De retour au bar, les mêmes chanteuse et guitariste se démenaient sur scène. À table, les mêmes groupes de suédois s’égayaient; toujours plus ronds, toujours plus chahuteurs. Entre eux, un canapé dont le confort m’appelait. Celui-ci ne resta pas vide bien longtemps et quelques ours suédois virent me tenir compagnie, flanqués de leur ivresse et de petits pots de fleur en plastique rouge sur lesquelles ils se mirent à battre joyeusement avec de gros crayons de couleur. Comment cela s’était-il matérialisé, je n’en ai pas la moindre idée, mais une chose est sûre : ces gadgets se multiplièrent jusqu’à ce que tous les protagonistes du groupe, que j’avais visiblement intégré, aient leurs mains pleines. Un djumbé fut trouvé. La batterie prise d’assaut. Et voici comment le groupe des Batteurs Décal(qu)és Suédois fut fondé.

Lentement mais surement, le bar se vida, à commencer pas la chanteuse, visiblement pas assez intoxiquée pour surmonter cette épreuve.
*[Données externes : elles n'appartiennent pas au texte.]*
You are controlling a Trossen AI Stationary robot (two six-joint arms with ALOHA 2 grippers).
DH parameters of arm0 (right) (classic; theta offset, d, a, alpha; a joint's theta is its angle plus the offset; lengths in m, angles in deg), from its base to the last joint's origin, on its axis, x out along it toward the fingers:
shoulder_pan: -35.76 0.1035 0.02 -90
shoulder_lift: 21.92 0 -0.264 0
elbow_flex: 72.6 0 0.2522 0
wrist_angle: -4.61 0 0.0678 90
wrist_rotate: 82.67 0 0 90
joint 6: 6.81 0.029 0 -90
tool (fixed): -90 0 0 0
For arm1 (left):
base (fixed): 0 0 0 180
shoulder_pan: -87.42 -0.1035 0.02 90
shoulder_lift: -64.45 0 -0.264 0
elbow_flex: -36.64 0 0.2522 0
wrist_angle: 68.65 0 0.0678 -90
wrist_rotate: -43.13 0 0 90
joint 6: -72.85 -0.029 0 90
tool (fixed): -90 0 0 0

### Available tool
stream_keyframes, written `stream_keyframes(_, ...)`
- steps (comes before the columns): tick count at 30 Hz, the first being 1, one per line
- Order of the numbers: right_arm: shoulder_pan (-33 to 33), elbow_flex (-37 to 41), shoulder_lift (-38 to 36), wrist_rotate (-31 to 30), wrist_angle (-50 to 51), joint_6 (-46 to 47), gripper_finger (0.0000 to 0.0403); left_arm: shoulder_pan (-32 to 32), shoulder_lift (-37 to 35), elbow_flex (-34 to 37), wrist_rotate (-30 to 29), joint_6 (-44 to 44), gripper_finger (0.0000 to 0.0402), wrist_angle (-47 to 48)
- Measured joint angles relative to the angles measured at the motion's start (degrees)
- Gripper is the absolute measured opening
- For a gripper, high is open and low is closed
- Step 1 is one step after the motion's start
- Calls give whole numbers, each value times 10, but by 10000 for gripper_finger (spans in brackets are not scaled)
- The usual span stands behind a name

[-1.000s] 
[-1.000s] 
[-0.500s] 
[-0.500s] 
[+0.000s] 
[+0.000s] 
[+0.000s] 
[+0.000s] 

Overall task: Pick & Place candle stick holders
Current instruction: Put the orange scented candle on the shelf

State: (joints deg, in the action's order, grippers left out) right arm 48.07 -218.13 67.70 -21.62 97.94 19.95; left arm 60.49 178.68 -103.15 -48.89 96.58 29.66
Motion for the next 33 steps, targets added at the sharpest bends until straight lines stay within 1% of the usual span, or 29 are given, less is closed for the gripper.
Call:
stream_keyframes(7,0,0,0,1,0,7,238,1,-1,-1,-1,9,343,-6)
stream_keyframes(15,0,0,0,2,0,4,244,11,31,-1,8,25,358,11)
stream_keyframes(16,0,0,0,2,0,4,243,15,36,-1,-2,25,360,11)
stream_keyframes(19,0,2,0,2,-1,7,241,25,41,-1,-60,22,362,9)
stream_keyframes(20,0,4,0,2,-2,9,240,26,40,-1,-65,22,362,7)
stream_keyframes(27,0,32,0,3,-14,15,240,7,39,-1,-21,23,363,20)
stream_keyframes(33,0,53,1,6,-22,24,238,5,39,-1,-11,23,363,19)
Miraculeusement, le patron était soit indifférent, soit content de notre petite fête (dance, étreintes et tonnerre de tambours inclus); il est vrai que les hommes qui buvaient dans le recoin de l’entrée semblaient tout à fait amusés par ce spectacle.

Il m’est impossible de dire combien de temps s’écoula de la sorte, mais au milieu d’un fou rire général la batterie fut mise au repos, le guitariste cessa de faire vibrer ses cordes, prenant pour prétexte l’état d’ébriété de ses doigts, et il trouva son chemin jusqu’à mes côtés, dans l’effondrement du canapé; mes talents de percussionniste je suppose... Les suédois disparurent. Je restais seule avec lui. Il était américain.
Malheureusement, aucune trace ne reste de cette soirée; seulement un souvenir impérissable et ces maigres mots.